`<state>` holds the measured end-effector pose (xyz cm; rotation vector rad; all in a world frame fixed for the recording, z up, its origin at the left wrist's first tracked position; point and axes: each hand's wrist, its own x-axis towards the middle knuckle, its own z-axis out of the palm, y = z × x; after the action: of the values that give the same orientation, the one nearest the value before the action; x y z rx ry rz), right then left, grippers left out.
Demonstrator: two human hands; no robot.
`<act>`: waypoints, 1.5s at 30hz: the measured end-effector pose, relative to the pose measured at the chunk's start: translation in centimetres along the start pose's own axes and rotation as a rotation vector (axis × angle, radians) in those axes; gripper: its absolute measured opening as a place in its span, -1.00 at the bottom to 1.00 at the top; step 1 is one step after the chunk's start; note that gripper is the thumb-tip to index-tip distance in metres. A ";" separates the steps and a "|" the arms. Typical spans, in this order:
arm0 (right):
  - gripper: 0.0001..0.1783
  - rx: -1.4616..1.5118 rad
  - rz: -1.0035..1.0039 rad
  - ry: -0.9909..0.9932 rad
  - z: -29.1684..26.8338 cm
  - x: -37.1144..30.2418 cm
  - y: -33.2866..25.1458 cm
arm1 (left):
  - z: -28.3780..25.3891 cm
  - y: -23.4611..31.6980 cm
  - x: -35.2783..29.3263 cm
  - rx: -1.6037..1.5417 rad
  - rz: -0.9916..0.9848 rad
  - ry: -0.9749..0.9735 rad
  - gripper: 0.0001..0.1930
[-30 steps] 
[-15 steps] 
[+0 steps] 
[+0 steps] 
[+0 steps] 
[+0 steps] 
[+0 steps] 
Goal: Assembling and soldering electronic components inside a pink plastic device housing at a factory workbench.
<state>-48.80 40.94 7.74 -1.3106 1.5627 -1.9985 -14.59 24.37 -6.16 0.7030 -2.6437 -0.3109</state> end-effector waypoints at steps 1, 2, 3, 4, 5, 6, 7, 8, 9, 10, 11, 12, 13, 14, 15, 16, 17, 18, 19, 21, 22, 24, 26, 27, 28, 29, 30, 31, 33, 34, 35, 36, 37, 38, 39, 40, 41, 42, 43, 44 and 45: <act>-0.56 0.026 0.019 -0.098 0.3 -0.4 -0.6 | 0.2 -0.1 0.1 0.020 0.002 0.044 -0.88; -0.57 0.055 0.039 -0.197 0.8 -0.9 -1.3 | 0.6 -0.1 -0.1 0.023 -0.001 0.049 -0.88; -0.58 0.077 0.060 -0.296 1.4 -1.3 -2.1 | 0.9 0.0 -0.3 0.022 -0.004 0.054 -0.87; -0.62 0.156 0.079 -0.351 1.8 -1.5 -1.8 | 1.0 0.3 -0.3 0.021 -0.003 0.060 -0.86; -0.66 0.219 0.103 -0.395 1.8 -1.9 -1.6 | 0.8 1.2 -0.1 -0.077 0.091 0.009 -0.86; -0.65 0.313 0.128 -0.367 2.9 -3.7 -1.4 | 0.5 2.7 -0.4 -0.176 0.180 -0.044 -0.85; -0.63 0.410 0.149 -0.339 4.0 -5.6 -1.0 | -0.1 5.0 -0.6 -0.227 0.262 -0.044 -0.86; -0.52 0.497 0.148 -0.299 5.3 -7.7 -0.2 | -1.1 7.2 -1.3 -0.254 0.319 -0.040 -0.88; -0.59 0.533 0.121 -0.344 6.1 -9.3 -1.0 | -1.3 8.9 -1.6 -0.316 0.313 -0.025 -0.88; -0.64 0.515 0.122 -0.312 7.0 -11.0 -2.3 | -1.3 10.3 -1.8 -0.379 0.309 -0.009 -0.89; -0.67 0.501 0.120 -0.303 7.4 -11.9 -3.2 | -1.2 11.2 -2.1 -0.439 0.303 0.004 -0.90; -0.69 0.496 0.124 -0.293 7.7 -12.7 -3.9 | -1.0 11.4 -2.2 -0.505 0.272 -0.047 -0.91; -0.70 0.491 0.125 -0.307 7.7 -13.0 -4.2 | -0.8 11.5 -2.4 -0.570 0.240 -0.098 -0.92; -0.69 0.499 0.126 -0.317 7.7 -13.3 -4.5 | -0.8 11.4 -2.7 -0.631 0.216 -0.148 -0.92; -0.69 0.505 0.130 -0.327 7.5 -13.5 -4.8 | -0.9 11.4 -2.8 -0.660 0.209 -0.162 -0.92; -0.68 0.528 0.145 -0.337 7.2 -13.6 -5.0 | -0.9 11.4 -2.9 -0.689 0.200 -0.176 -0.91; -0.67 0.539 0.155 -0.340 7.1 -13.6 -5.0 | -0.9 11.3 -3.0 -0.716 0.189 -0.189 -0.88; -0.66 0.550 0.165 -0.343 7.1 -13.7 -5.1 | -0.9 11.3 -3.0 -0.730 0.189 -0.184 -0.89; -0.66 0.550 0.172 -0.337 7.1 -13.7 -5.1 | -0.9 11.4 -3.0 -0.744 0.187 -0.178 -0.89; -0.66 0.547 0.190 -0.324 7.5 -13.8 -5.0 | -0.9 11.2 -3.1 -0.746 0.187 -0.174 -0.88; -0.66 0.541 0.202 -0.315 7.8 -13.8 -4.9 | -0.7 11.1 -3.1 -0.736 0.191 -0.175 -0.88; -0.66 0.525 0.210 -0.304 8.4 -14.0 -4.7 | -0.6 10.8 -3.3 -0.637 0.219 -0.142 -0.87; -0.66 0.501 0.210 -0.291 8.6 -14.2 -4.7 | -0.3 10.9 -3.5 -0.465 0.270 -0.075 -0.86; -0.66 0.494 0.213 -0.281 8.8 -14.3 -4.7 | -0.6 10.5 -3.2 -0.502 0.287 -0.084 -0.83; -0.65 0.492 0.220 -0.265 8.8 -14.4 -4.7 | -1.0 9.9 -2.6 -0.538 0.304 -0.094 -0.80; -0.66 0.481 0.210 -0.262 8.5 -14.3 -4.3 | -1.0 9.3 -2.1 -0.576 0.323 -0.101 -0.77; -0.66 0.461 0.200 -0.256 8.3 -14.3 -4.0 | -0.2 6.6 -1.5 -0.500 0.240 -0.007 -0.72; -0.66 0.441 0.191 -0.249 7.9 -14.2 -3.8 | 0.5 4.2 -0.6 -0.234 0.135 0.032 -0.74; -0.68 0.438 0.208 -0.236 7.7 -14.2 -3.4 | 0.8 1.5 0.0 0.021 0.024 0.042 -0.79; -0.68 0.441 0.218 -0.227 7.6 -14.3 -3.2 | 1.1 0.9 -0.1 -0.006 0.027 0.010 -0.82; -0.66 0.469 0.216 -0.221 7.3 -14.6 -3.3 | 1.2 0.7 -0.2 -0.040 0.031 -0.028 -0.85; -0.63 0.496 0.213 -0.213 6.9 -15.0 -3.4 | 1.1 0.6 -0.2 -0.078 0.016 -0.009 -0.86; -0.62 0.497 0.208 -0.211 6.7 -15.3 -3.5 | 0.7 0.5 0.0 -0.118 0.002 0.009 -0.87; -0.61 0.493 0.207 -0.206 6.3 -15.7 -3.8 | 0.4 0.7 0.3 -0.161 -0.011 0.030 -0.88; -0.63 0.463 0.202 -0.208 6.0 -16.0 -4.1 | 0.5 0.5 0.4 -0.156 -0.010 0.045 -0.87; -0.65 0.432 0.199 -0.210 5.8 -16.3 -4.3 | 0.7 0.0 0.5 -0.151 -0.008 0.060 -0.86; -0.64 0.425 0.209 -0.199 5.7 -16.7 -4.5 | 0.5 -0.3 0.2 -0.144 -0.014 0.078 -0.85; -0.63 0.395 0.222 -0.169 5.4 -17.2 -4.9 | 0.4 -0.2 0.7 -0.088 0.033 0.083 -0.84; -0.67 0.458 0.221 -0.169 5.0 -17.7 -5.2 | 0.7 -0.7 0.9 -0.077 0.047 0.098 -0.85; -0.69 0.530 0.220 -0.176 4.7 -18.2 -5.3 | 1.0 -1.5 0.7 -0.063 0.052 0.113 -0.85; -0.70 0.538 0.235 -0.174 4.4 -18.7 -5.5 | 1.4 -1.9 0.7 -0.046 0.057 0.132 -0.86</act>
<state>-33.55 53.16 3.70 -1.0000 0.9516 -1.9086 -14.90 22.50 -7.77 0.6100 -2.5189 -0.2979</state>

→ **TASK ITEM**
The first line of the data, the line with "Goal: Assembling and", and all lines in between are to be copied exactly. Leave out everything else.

→ **TASK SOLUTION**
`<state>` holds the measured end-effector pose (xyz cm; rotation vector rad; all in a world frame fixed for the recording, z up, its origin at the left wrist's first tracked position; point and axes: each hand's wrist, its own x-axis towards the middle knuckle, its own z-axis out of the palm, y = z × x; after the action: of the values that give the same orientation, the one nearest the value before the action; x y z rx ry rz), right then left, grippers left out.
Demonstrator: two human hands; no robot.
`<act>`: waypoints, 1.5s at 30hz: the measured end-effector pose, relative to the pose measured at the chunk's start: translation in centimetres along the start pose's own axes and rotation as a rotation vector (axis × angle, radians) in those axes; gripper: its absolute measured opening as a place in its span, -1.00 at the bottom to 1.00 at the top; step 1 is one step after the chunk's start; note that gripper is the thumb-tip to index-tip distance in metres. A ";" separates the steps and a "|" the arms. Typical spans, in this order:
arm0 (right):
  - gripper: 0.0001..0.1783
  - rx: -1.4616..1.5118 rad
  - rz: -1.0035..1.0039 rad
  - ry: -0.9909..0.9932 rad
  - z: -29.1684..26.8338 cm
  - x: -37.1144..30.2418 cm
  - y: -33.2866..25.1458 cm
arm1 (left):
  - z: -28.3780..25.3891 cm
  - y: -23.4611..31.6980 cm
  - x: -35.2783..29.3263 cm
  - rx: -1.6037..1.5417 rad
  - rz: -0.9916..0.9848 rad
  - ry: -0.9749..0.9735 rad
  - gripper: 0.0001..0.1930
[-30 steps] 
[-15 steps] 
[+0 steps] 
[+0 steps] 
[+0 steps] 
[+0 steps] 
[+0 steps] 
Goal: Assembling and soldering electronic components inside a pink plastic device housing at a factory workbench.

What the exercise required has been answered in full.